__Work required__
Copy the data exactly. Images are the one exception.

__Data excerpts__
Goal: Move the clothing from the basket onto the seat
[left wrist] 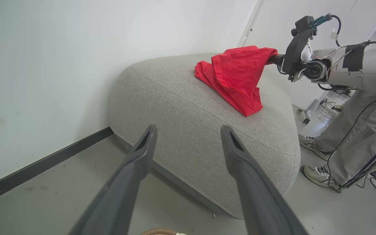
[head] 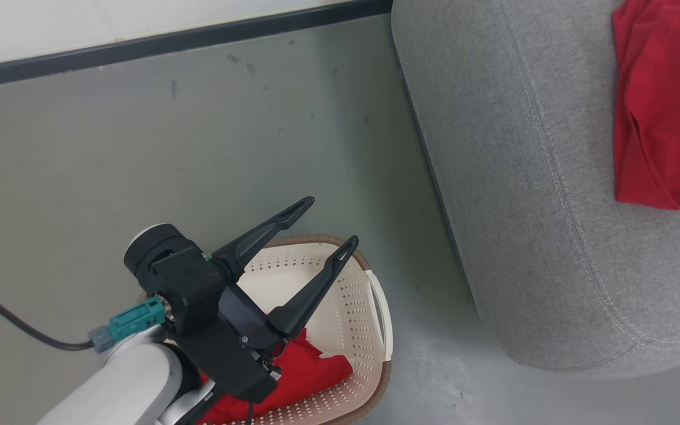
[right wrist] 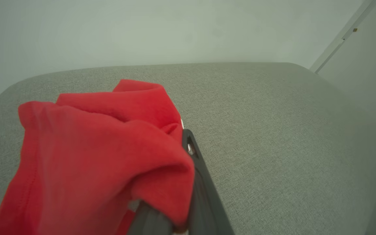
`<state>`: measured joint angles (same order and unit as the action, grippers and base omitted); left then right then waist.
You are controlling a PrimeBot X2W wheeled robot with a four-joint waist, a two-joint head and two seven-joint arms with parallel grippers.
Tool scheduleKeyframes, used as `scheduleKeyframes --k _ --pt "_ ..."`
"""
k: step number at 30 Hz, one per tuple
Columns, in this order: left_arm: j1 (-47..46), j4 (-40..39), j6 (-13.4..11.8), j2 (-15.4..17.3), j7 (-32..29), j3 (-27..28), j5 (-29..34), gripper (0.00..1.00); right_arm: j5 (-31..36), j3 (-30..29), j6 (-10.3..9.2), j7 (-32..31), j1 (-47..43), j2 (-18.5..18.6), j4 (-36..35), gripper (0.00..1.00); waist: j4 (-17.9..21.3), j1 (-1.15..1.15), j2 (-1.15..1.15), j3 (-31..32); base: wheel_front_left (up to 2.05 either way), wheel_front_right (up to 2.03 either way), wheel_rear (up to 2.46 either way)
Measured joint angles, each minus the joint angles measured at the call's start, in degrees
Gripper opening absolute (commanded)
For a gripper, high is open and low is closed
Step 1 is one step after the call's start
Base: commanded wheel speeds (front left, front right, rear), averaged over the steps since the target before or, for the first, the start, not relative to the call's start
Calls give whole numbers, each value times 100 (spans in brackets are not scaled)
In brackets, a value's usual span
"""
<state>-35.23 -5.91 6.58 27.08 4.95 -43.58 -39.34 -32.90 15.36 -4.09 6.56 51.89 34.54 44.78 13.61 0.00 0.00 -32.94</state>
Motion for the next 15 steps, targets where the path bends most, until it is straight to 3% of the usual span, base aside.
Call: scheduleKeyframes --k 3,5,6,8,15 --pt "-1 47 2 -2 33 -11 -34 100 -96 -9 0 -160 12 -85 201 1 -16 0 0 64 0 0 0" --pt "-1 115 3 -5 71 -26 -34 100 -98 3 0 -294 12 -148 350 38 -24 0 0 115 0 0 0" --pt "0 146 3 -5 74 -33 -35 100 -108 15 0 -376 12 -171 426 95 -28 0 0 143 0 0 0" --pt "0 182 4 -10 109 -43 -42 100 -153 36 0 -517 12 -199 569 100 -33 0 0 206 0 0 0" --pt "39 366 5 -51 231 -88 -63 100 -245 154 24 -1016 21 -390 902 100 -21 0 0 470 0 0 0"
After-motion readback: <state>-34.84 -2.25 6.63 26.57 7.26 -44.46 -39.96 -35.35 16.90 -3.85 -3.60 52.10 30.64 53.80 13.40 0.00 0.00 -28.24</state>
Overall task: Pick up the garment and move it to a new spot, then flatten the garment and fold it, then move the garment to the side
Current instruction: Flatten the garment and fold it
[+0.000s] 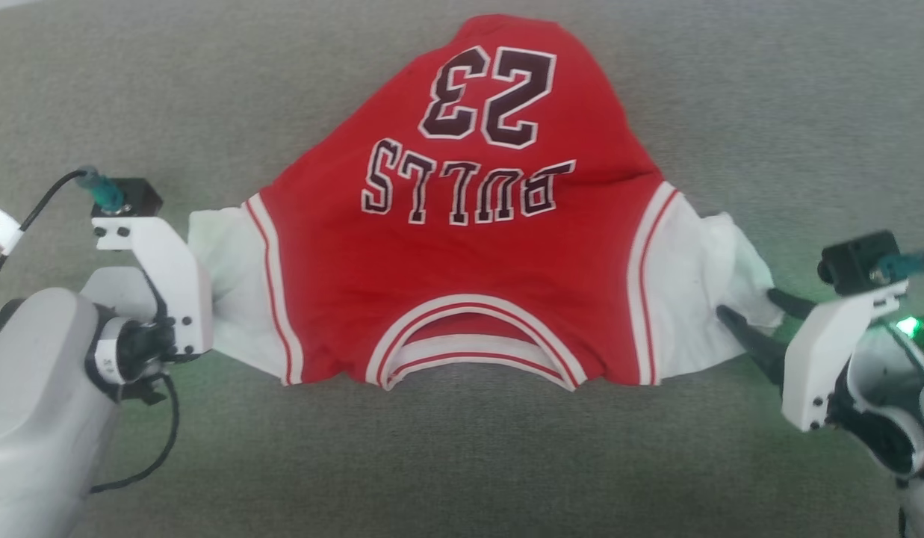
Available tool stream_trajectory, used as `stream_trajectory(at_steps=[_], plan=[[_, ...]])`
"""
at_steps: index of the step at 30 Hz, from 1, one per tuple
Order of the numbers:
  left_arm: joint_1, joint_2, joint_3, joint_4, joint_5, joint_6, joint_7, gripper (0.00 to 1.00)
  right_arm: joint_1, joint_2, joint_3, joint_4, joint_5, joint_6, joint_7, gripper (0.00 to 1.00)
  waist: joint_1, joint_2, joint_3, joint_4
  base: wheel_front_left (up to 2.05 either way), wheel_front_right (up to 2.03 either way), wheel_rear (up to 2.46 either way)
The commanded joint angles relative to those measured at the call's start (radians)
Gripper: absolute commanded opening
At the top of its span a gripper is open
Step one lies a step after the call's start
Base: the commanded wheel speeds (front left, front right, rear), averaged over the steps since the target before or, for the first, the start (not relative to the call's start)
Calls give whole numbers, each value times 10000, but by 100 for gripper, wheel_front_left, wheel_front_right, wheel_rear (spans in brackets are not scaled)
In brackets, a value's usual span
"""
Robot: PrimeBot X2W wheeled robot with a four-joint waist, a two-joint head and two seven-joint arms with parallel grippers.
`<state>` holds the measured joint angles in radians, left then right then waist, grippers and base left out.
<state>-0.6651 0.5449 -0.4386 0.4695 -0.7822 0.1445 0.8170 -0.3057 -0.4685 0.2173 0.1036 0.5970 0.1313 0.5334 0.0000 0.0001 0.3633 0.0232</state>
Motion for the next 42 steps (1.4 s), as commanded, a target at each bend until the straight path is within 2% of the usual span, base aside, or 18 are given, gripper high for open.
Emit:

__Reply__
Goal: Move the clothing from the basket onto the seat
[left wrist] 
[head] 
[right wrist] 
`<state>`: measured joint angles (same order and unit as the action, grippers and base omitted); left then right then waist.
You are controlling a PrimeBot X2W wheeled robot with a four-joint waist, a two-joint head and two seven-joint arms with parallel grippers.
Tool scheduleKeyframes, used as `scheduleKeyframes --k _ --pt "_ ..."`
"""
k: step number at 30 Hz, one per tuple
Columns, in this order: left_arm: j1 (-47..46), j4 (-40..39), j6 (-13.4..11.8), j2 (-15.4..17.3), j7 (-32..29), j3 (-27..28), j5 (-29..34), gripper (0.00..1.00); right_arm: j5 (-31..36), j3 (-30..29), j6 (-10.3..9.2), j7 (-32..31), j1 (-47..43), j2 (-18.5..18.6), j4 (-36..35), gripper (0.00..1.00); waist: j4 (-17.9..21.3), j1 (-1.15..1.15), j2 (-1.15..1.15), j3 (-31..32); base: wheel_front_left (up to 2.05 either way), wheel_front_right (up to 2.03 either way), wheel_rear (up to 2.46 either way)
Measured joint angles, each minus the joint angles measured at the call's start, in degrees
Gripper opening absolute (commanded)
For a gripper, high is open and low is closed
Step 1 is one step after the call's start
Base: commanded wheel speeds (front left, front right, rear), averaged over the steps since the target before or, for the first, the start, not relative to the call's start
Calls give whole numbers, each value times 100 (spans in brackets are not scaled)
In brackets, a value's usual span
"""
<state>-35.23 -5.91 6.58 27.08 4.95 -43.58 -39.34 -32.90 15.36 -4.09 6.56 51.89 34.54 44.78 13.61 0.00 0.00 -32.94</state>
Motion for the next 15 steps, targets where the path bends most, until it is straight to 3% of the usual span, base aside.
Call: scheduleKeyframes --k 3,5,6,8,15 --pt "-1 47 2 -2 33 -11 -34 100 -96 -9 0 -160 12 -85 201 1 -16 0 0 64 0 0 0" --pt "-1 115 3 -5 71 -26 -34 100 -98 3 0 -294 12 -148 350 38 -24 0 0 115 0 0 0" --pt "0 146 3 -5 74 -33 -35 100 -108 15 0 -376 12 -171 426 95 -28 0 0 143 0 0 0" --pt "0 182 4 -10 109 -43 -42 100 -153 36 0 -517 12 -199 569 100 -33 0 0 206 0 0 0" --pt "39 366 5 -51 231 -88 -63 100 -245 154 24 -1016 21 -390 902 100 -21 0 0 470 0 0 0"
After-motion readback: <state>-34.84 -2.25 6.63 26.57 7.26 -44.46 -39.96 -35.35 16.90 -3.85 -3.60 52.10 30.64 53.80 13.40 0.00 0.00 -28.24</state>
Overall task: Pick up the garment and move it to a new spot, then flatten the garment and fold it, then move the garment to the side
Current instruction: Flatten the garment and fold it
[+0.000s] 
Available tool stream_trajectory, used as `stream_trajectory(at_steps=[_], plan=[[_, ...]])`
"""
at_steps: index of the step at 30 Hz, from 1, one per tuple
Order of the numbers:
  left_arm: joint_1, joint_2, joint_3, joint_4, joint_5, joint_6, joint_7, gripper (0.00 to 1.00)
  right_arm: joint_1, joint_2, joint_3, joint_4, joint_5, joint_6, joint_7, gripper (0.00 to 1.00)
  waist: joint_1, joint_2, joint_3, joint_4
  base: wheel_front_left (up to 2.05 either way), wheel_front_right (up to 2.03 either way), wheel_rear (up to 2.46 either way)
The commanded joint angles relative to those measured at the call's start (radians)
Gripper: absolute commanded opening
At the top of its span a gripper is open
Step one lies a step after the call's start
Base: the commanded wheel speeds (front left, front right, rear), averaged over the steps since the target before or, for the first, the start (not relative to the call's start)
Calls give whole numbers, each value times 10000, but by 100 for gripper, wheel_front_left, wheel_front_right, wheel_rear (spans in brackets are not scaled)
In brackets, a value's usual span
"""
Robot: PrimeBot X2W wheeled robot with a four-joint waist, a two-joint head and two seven-joint arms with parallel grippers.
`<state>` holds the measured joint angles in radians, left then right then waist, grippers and base left out.
<state>-0.6651 0.5449 -0.4386 0.4695 -0.7822 0.1445 0.8170 -0.3057 -0.4685 0.2173 0.1036 0.5970 0.1313 0.5334 0.0000 0.0001 0.3633 0.0232</state>
Motion for the next 42 steps (1.4 s), as commanded, a target at each bend until the straight path is within 2% of the usual span, base aside, or 18 are given, gripper high for open.
Emit:

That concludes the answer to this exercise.